Responding to calls for companies to “pay their fair share”, Mark Otty, Ernst & Young’s managing partner for Europe, Middle East and Africa, claimed a moral tax code would not work as companies had a duty to pay the lowest rate permitted, reports The Telegraph.
His intervention follows Starbucks’ threat to suspend millions of pounds of planned investment in the UK if the attacks continue. Goldman Sachs chief executive Lloyd Blankfein has also warned that the row risks stigmatising “every right-thinking person who organises his or her affairs in a sensible way”.
Speaking at the World Economic Forum in Davos, Mr Otty told The Daily Telegraph: “The only way you can resolve this issue is through a legal code. I don’t see how you can have any assessment on payments of tax other than what is in the statute. The simplest solution is to stop banging on about morality and change the law. ”
His comments followed David Cameron’s pledge to crack down on avoidance, some of which the Prime Minister said had become so “aggressive” it raised “ethical issues”. Businesses which thought they could dodge their fair share of tax needed to “wake up and smell the coffee”, Mr Cameron said.
Public anger has mounted at the way global companies such as Google, Starbucks and Amazon move profits from one country to another to lower their tax rate. While the behaviour is not illegal, MPs have called it “immoral”.

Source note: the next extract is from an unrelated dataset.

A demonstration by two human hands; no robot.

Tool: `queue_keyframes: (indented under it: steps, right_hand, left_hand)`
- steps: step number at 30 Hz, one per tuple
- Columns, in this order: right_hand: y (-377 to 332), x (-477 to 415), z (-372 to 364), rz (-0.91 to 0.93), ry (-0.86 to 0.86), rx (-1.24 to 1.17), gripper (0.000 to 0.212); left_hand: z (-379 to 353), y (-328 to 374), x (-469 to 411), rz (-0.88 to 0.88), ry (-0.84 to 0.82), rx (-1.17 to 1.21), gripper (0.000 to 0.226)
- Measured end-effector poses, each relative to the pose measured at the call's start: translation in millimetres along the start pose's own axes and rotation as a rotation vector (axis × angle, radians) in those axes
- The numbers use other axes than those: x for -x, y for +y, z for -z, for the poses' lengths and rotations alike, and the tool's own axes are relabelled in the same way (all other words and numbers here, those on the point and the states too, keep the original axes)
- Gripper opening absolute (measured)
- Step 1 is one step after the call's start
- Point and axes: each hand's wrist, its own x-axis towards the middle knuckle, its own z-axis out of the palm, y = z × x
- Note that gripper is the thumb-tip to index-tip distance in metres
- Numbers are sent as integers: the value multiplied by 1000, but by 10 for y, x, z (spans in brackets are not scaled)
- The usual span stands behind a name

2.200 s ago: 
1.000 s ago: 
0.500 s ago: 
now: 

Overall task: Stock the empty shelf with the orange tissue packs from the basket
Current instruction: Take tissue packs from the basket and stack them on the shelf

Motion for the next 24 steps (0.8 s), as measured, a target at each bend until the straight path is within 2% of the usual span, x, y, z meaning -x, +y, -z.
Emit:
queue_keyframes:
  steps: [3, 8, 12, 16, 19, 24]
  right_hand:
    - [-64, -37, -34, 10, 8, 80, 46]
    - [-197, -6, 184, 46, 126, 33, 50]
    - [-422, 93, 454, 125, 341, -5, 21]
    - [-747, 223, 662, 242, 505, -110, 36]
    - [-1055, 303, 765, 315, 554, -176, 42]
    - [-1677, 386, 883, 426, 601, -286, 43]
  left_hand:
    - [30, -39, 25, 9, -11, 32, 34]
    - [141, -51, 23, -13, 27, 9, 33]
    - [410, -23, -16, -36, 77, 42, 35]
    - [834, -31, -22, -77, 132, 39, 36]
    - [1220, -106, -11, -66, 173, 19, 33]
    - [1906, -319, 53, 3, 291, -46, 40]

Mr Cameron reserved particular bile for “the travelling caravan of lawyers, accountants and financial gurus” who game the global tax system on behalf of their clients.
Mr Otty said E&Y would not be changing its tax practices.
“It comes back to the law,” he said. “A company has responsibility to its shareholders, its staff and society.
“In days gone by it was a much easier argument. Now there is this morality test. For an organisation, it becomes very difficult … you don’t know what the rules are or who the arbiter is.”
Starbucks said it agreed with the Prime Minister that all companies should pay their fair share of tax.